03 January 2008

"The Reformed Pastor"--A warning to novice preachers

Another snippet from Richard Baxter's "The Reformed Pastor." It is a warning to those who would take the pulpit unqualified. I can think of at least one pastor in the Houston area who has a large church this may apply to:

Lastly, take heed to yourselves, that you want not the qualifications necessary for your work. He must not be himself a babe in knowledge, that will teach men all those mysterious things which must be known in order to salvation. O what qualifications are necessary for a man who hath such a charge upon him as we have! How many difficulties in divinity to be solved! and these, too, about the fundamental principles of religion! How many obscure texts of Scripture to be expounded! How many duties to be performed, wherein ourselves and others may miscarry, if in the matter, and manner, and end, we be not well informed! How many sins to be avoided, which, without understanding and foresight cannot be done! What a number of sly and subtle temptations must we open to our people’s eyes, that they may escape them! How many weighty and yet intricate cases of conscience have we almost daily to resolve! And can so much work, and such work as this, be done by raw, unqualified men?
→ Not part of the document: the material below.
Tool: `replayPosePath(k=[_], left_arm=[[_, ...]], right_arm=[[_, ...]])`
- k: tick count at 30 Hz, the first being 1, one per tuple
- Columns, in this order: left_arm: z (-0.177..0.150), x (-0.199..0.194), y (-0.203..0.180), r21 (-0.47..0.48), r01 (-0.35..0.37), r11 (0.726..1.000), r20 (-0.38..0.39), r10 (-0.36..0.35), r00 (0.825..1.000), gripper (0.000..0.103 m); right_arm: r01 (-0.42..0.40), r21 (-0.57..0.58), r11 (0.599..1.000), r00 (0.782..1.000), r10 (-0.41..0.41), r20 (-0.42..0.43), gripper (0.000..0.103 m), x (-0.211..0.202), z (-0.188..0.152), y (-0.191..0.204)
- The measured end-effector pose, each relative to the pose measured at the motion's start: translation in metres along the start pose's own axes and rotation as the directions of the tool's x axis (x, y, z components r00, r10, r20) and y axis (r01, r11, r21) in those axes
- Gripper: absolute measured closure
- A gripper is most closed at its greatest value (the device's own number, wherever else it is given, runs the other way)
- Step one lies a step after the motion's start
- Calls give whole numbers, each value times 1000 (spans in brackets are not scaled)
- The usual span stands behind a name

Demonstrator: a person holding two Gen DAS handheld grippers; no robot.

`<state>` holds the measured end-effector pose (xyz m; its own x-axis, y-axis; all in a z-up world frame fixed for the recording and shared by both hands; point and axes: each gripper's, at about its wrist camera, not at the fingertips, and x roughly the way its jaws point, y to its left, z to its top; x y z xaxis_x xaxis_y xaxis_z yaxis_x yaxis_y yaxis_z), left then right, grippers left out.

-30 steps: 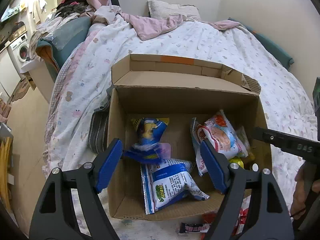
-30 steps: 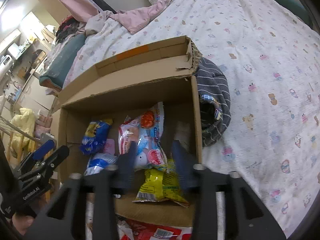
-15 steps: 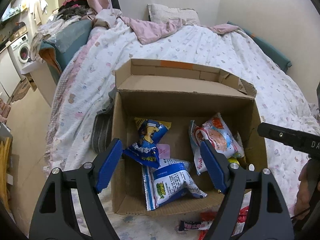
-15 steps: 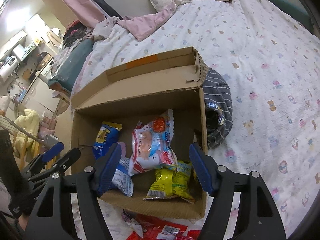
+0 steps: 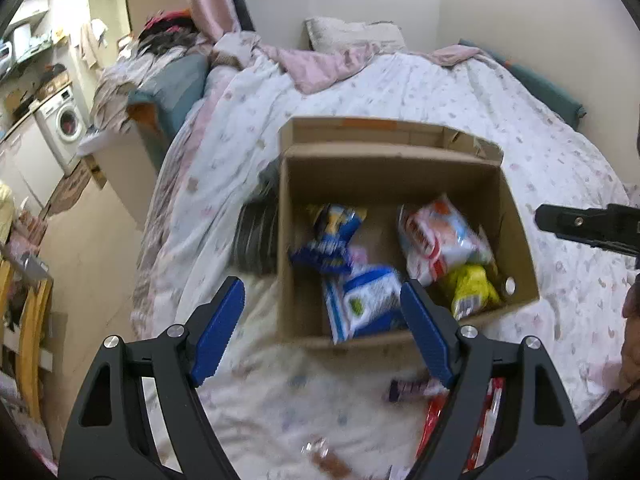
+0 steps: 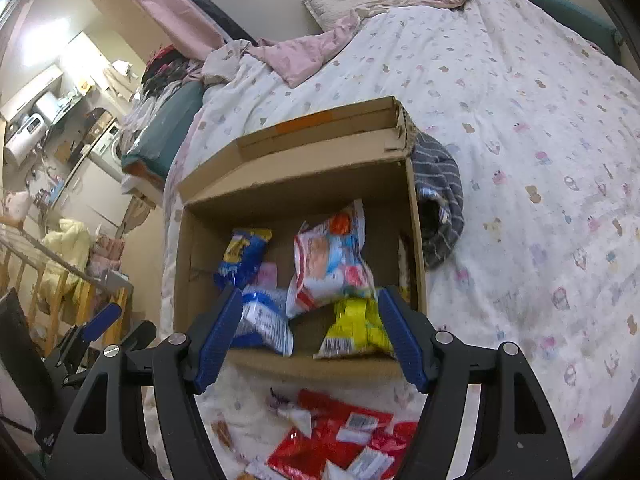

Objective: Organize snacks
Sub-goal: 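Open both grippers to drop the bag and wafer bar into the box, then grasp the white 'Life' chicken-flavour bag with the right gripper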

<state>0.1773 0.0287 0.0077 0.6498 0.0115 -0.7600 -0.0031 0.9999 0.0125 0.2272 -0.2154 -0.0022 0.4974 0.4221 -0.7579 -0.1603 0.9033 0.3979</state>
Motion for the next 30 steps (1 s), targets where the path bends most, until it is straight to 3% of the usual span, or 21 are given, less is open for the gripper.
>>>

O what strong holds have we to batter, and how many of them! What subtle and obstinate resistance must we expect from every heart we deal with! Prejudice hath so blocked up our way, that we can scarcely procure a patient hearing. We cannot make a breach in their groundless hopes and carnal peace, but they have twenty shifts and seeming reasons to make it up again; and twenty enemies, that are seeming friends, are ready to help them. We dispute not with them upon equal terms. We have children to reason with, that cannot understand us. We have distracted men (in spirituals) to argue with, that will bawl us down with raging nonsense. We have wilful, unreasonable people to deal with, who, when they are silenced, are never the more convinced, and who, when they can give you no reason, will give you their resolution; like the man that Salvian had to deal with, who, being resolved to devour a poor man’s substance, and being entreated by him to forbear, replied, ‘He could not grant his request, for he had made a vow to take it," so that the preacher, by reason of this most religious evil deed, was fain to depart.

We dispute the case against men’s wills and passions, as much as against their understandings; and these have neither reason nor ears. Their best arguments are, ‘I will not believe you, nor all the preachers in the world, in such things. I will not change my mind, or life; I will not leave my sins; I will never be so precise, come of it what will.’ We have not one, but multitudes of raging passions, and contradicting enemies, to dispute against at once, whenever we go about the conversion of a sinner; as if a man were to dispute in a fair or a tumult, or in the midst of a crowd of violent scolds. What equal dealing, and what success, could here be expected? Yet such is our work; and it is a work that must be done.